By Albert Amateau
Captain Edward J. Winski, who became commanding officer of the First Precinct at the beginning of last month, brings 17 years of experience to the job and a familiar name to the precinct covering Lower Manhattan, including Hudson Square, Soho and Tribeca. His brother, Peter, now retired, was commanding officer of the precinct nine years ago.
Edward Winski, 44, replaces Deputy Inspector Anthony Bologna, who after five years was transferred to the Manhattan South Borough Command in charge of special projects. Winski has been getting familiar with the neighborhood since arriving at the precinct on May 5.
“I attended the Community Board 1 meeting in May when they passed the resolution on the mosque at the World Trade Center,” he said. “There was lots of press and we had a little more police presence than usual. It was lively — raucous even — but no one crossed the line into illegal behavior. There were no arrests. The leadership of the board did a good job of controlling the meeting,” Winski said.
Before arriving at the First Precinct, Winski was executive officer of the Midtown South Precinct, which includes Times Square.
“The X.O. is the commanding officer’s right-hand man,” Winski said. “He also has special duties, depending on the precinct. In Midtown South, the X.O. handles the precinct’s traffic enforcement and is also in charge of grand larcenies, one of the major crime categories,” he said.
“About 75 percent of the felony complaints in Midtown South are grand larcenies. It’s about the same in the First Precinct,” he noted. Crime generally, including grand larcenies, has been going down in the First Precinct over the past five years under Bologna, Winski said.
“It’s still going down — 15 percent so far in 2010. That’s a big number after all these years of crime reductions and increases in the residential population,” he observed.
“Speaking of changing neighborhoods, I was a lieutenant for five years in the Ninth [Precinct], in charge of special operations from 2001 to 2006,” Winski said, referring to the precinct that covers the East Village. One assignment that stands out from those years involved demonstrations in Tompkins Square Park and at St. Mark’s Church on E. 10th St. during the Republican National Convention in 2004.
Winski also served in Chelsea’s 10th Precinct from 2006 to 2007 in charge of the nightclub detail.
“I arrived there three days after a girl who patronized one of the clubs was abducted and killed in New Jersey,” he recalled. The increased police presence in the West Chelsea club district has improved the situation, he observed. “Many of those clubs went out of business; they get hot, then something new opens and the old ones close,” he noted.
Before serving in the East Village, Winski was a sergeant in the 108th Precinct from 1998 to 2001, covering the largely industrial neighborhoods of Long Island City and Sunnyside in Queens.
He entered the Police Academy in 1993 — three years after his younger brother Peter — and served as a rookie patrolman in East Harlem. Winski also did a tour of duty from 1997 to 1998 with the Narcotics Division in Brownsville, Brooklyn.
“There was no shortage of work,” he said cryptically regarding his tour as a narcotics investigator.

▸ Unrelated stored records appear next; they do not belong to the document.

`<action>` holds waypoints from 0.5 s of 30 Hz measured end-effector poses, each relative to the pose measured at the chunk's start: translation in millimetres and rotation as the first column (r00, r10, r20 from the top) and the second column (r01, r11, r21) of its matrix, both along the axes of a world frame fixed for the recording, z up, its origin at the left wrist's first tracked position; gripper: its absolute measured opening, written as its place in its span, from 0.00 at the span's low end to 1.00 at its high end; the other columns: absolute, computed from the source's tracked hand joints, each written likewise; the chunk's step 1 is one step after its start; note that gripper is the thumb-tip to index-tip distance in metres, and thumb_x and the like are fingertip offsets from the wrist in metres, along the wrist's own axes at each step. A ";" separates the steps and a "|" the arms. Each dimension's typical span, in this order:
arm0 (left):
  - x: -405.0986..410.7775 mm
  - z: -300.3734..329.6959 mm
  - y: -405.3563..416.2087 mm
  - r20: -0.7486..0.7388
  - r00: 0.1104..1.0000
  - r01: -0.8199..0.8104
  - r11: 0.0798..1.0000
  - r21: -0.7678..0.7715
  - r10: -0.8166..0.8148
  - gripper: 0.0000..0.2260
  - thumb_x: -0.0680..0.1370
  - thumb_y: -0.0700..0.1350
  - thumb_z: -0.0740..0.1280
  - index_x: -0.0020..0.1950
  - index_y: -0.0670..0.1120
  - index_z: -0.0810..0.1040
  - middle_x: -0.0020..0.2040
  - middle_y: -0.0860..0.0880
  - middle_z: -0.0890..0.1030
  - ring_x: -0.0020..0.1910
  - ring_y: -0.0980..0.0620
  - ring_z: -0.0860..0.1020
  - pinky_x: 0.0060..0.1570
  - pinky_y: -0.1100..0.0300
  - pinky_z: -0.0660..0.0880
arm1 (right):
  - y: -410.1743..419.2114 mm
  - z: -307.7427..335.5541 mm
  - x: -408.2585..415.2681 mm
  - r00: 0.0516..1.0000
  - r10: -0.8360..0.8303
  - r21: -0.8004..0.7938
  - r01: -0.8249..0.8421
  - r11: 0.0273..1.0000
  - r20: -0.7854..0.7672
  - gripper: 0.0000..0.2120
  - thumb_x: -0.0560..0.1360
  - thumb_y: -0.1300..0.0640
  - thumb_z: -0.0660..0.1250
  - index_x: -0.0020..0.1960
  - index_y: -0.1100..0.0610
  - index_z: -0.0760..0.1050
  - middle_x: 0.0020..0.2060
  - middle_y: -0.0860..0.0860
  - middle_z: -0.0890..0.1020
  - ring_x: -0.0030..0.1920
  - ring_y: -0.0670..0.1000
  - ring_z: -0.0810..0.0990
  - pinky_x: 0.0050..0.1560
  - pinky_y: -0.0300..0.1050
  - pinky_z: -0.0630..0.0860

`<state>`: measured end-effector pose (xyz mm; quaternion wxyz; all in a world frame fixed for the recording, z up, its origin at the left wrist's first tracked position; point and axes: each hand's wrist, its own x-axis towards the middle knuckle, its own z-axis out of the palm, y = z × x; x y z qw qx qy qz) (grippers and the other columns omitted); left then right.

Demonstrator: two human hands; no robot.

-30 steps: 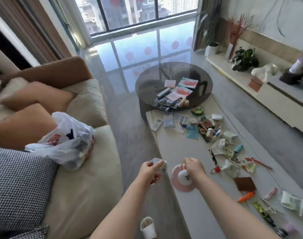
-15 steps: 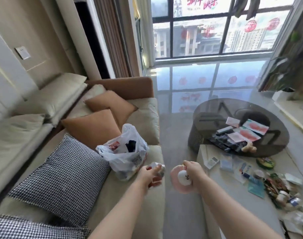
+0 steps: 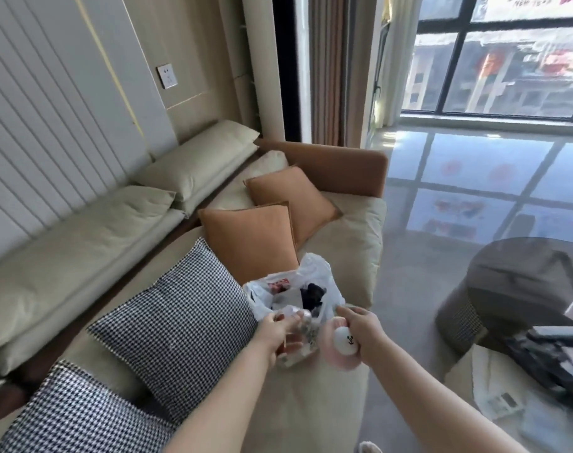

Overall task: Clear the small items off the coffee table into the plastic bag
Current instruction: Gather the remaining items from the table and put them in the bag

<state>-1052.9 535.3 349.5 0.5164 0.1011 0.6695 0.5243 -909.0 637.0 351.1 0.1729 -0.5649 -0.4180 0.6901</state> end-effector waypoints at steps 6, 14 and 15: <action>-36.2 -13.7 65.5 0.057 0.980 -0.188 0.981 -0.051 0.191 0.19 0.73 0.45 0.73 0.60 0.45 0.70 0.46 0.42 0.82 0.36 0.48 0.82 0.33 0.56 0.79 | 81.0 -18.1 -48.5 0.991 0.119 -0.002 -0.119 0.993 0.054 0.06 0.73 0.56 0.70 0.37 0.53 0.79 0.19 0.46 0.77 0.18 0.45 0.75 0.19 0.33 0.71; -71.5 -61.7 121.1 0.117 0.913 -0.368 0.912 -0.183 0.392 0.16 0.71 0.43 0.75 0.52 0.51 0.70 0.46 0.40 0.82 0.37 0.46 0.81 0.36 0.55 0.80 | 145.5 -73.4 -105.2 0.958 0.185 -0.082 -0.170 0.982 0.220 0.13 0.76 0.54 0.61 0.42 0.62 0.76 0.37 0.58 0.79 0.41 0.58 0.79 0.48 0.52 0.77; -76.6 -67.8 126.4 0.125 0.908 -0.372 0.907 -0.199 0.400 0.16 0.72 0.43 0.74 0.52 0.50 0.70 0.46 0.40 0.82 0.36 0.46 0.81 0.36 0.55 0.80 | 147.5 -81.1 -112.4 0.950 0.198 -0.097 -0.180 0.979 0.240 0.14 0.77 0.53 0.59 0.40 0.61 0.75 0.39 0.59 0.80 0.44 0.59 0.80 0.51 0.54 0.77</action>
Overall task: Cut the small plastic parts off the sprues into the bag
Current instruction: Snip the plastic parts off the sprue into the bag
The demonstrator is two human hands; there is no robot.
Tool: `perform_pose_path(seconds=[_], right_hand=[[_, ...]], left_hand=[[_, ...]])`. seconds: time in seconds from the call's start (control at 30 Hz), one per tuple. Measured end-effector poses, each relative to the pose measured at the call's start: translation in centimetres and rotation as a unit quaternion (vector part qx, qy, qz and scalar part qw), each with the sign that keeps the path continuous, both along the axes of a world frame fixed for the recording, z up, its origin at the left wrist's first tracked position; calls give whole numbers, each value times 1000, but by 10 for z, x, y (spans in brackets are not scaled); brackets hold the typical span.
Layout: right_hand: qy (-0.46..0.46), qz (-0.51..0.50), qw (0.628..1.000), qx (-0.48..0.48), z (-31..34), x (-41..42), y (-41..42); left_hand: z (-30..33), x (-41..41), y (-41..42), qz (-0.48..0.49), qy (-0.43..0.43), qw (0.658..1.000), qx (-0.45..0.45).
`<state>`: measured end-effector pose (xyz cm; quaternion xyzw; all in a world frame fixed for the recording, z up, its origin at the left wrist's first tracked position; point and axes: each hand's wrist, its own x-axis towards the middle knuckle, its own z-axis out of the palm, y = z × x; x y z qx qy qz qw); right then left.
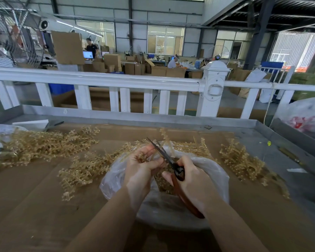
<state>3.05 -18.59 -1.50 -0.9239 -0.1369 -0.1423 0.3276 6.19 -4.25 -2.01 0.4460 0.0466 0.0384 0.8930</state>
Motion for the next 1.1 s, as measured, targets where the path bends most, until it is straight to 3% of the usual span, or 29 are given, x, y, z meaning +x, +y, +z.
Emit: perform_pose_path(seconds=[0.57, 0.93, 1.1], right_hand=[[-41, -16, 999, -14, -4, -3, -5], [2, -7, 999, -50, -4, -4, -6], [-11, -9, 998, -57, -5, -4, -3]], left_hand=[[-1, 0, -2, -5, -1, 1000, 3], [-3, 2, 8, 27, 23, 998, -55], [-4, -1, 8, 21, 12, 999, -26]])
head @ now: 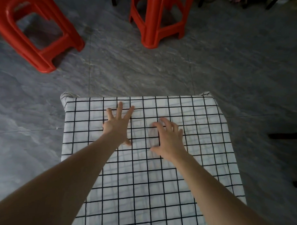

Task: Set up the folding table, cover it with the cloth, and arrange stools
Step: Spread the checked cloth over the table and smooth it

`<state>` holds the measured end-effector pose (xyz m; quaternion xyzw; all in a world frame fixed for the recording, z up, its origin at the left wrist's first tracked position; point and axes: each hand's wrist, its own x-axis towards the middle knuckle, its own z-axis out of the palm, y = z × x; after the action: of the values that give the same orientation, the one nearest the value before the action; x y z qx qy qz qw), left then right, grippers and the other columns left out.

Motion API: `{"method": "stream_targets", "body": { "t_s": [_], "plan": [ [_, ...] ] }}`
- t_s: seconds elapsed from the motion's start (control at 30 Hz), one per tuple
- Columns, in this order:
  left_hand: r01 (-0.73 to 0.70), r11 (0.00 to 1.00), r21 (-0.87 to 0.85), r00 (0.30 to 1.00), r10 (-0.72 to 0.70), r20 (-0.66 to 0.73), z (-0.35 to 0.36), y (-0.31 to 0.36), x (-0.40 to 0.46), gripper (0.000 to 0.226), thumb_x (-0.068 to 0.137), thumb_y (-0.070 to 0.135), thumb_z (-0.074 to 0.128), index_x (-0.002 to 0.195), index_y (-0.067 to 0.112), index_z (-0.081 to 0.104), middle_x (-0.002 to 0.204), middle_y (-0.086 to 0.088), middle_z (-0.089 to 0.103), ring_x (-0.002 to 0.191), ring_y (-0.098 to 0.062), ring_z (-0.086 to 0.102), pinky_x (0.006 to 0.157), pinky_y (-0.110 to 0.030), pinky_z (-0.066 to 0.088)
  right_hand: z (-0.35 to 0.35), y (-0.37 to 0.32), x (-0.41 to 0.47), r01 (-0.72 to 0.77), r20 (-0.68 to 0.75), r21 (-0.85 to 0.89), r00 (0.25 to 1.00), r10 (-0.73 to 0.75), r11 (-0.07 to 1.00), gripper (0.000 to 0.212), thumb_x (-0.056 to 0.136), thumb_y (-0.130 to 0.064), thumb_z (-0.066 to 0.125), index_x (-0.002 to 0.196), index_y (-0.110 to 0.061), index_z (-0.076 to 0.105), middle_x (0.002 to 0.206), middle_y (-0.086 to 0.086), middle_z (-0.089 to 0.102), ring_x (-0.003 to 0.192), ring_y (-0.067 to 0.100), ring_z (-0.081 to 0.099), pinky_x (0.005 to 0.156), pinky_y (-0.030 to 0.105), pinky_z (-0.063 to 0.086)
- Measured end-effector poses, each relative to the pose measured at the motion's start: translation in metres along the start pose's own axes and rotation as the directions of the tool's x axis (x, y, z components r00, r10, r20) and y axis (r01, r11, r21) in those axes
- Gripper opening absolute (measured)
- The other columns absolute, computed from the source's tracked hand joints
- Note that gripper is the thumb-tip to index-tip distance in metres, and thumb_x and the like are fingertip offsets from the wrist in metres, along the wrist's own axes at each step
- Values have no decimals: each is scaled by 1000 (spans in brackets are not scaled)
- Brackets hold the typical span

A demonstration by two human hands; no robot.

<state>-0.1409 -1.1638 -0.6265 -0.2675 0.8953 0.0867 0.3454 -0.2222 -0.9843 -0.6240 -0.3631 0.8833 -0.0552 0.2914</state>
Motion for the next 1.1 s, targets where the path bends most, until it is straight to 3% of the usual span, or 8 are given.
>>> {"method": "stream_targets", "body": {
  "t_s": [0.17,0.37,0.5,0.6,0.67,0.77,0.87,1.1],
  "plan": [
    [-169,973,-158,965,131,-226,42,-46,-23,111,72,72,63,150,43,-9,157,9,-29,148,-19,-14,106,-48,41,-5,6,1,-9,47,-16,999,10,1000,83,70,-44,80,136,-43,29,152,-8,14,140,24,14,111,60,26],
    [-176,979,-98,925,131,-357,132,-156,-96,72,91,71,20,154,40,4,163,6,-6,150,-17,-1,116,-54,18,-8,-2,9,-56,59,-58,996,60,997,88,66,-45,83,134,-42,28,150,-8,13,138,27,16,109,59,29],
    [227,936,-270,936,-286,-205,175,-228,-134,79,89,61,43,154,39,6,162,1,-3,149,-29,9,114,-55,20,-6,-7,5,-103,41,-77,993,106,992,89,68,-41,83,137,-41,27,154,-6,11,141,26,16,111,60,24],
    [570,673,-471,786,-614,73,190,-245,-163,91,84,39,68,155,28,12,163,-11,-2,144,-42,12,111,-58,23,-1,-18,0,-142,29,-101,989,146,985,86,75,-30,79,142,-37,25,160,-3,6,146,26,12,115,63,14],
    [486,754,-442,839,-544,-6,190,-229,-172,87,84,35,69,154,26,19,162,-12,2,141,-45,18,107,-61,29,0,-26,-4,-162,24,-108,986,166,981,84,80,-20,75,145,-32,23,161,0,4,147,26,10,116,62,12],
    [-8,942,-335,937,-110,-331,167,-179,-173,75,79,22,74,145,24,37,157,-10,19,136,-40,30,102,-60,38,2,-45,-13,-154,-84,-188,987,140,970,78,83,-15,71,145,-22,25,159,8,10,145,28,15,115,61,17],
    [-303,906,-295,926,205,-318,137,-107,-168,65,79,31,69,137,38,40,155,6,22,142,-23,21,113,-51,30,17,-77,-39,-110,-285,-122,956,71,986,81,81,-21,72,147,-20,25,153,11,19,140,29,25,115,55,24],
    [-147,988,38,989,146,27,138,-30,-164,107,80,56,68,151,32,-9,157,-6,-24,146,-35,-17,119,-56,11,92,-83,-108,179,-83,-77,979,-185,981,75,85,-28,69,146,-26,25,155,6,19,142,28,23,115,48,27]
  ]
}}
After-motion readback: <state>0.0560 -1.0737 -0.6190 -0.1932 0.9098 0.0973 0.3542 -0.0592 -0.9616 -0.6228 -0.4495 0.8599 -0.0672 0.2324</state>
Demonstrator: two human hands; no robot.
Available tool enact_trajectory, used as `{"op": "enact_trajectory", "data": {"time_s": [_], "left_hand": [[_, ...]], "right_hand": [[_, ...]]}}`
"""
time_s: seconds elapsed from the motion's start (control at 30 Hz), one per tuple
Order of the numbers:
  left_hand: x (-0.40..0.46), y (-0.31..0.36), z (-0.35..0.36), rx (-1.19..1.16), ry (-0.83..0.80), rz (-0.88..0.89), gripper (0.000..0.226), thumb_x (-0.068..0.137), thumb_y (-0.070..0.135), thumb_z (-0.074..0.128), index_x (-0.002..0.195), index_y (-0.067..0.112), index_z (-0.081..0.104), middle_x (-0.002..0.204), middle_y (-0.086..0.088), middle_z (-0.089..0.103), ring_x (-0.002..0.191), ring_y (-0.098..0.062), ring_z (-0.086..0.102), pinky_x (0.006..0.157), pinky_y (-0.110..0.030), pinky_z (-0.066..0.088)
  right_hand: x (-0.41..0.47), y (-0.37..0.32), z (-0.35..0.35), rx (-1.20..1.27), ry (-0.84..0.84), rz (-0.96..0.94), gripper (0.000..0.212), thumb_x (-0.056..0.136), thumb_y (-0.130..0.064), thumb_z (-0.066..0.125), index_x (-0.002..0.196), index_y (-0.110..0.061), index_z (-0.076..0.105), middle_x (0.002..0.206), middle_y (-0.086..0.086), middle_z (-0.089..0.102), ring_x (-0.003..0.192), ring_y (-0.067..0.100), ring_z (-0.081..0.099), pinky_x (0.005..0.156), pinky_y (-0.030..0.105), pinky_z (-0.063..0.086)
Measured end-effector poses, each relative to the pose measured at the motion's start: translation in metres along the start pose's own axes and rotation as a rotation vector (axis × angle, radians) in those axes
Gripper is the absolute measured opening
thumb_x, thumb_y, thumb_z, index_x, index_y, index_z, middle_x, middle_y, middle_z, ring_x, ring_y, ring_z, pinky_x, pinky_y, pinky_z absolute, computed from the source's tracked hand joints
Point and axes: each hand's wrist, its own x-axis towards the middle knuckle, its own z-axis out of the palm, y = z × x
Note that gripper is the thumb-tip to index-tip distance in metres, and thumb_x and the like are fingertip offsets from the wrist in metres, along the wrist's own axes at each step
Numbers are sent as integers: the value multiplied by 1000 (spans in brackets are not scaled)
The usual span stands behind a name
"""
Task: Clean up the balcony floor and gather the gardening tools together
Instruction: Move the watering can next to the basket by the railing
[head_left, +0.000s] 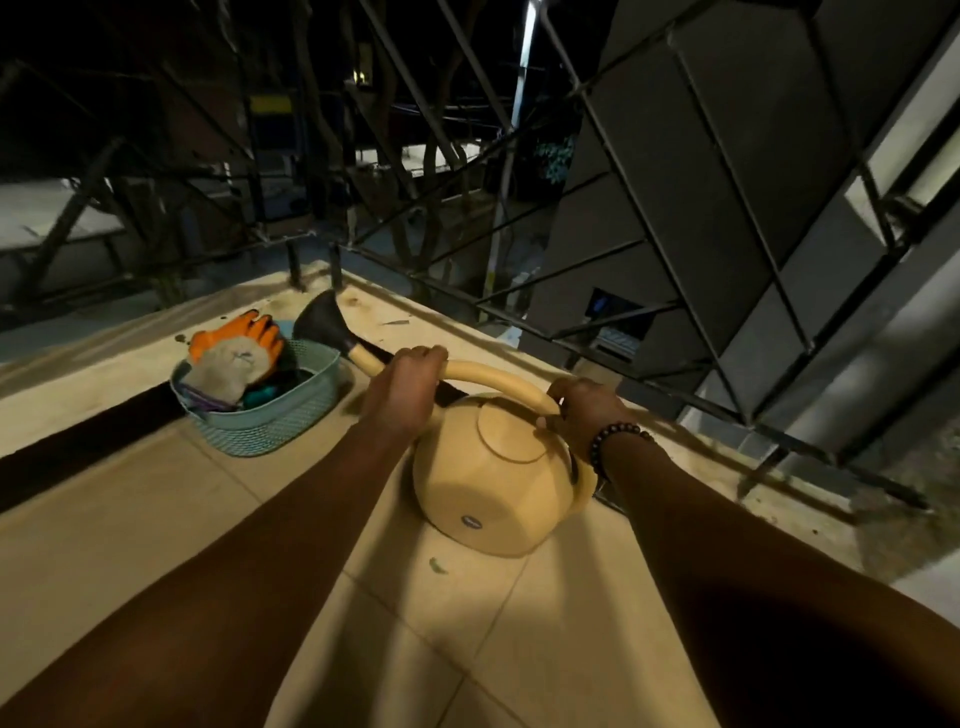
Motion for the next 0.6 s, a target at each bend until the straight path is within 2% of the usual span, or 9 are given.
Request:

Quality-of-life issues and community relations are high on Winski’s First Precinct priority list.
“We have vendor issues — legal and illegal — in Battery Park and on Canal St., including trademark infringement,” Winski noted.
The precinct has two community councils, one for the Financial District, which meets at a different location each month, and another for the residential neighborhoods, which meets monthly at the stationhouse at Ericsson Place and Varick St.
Winski said the 174 officers and 23 sergeants in the precinct have proved to be up to the challenge of covering mixed residential and commercial neighborhoods as distinct as Tribeca, Soho and Hudson Square.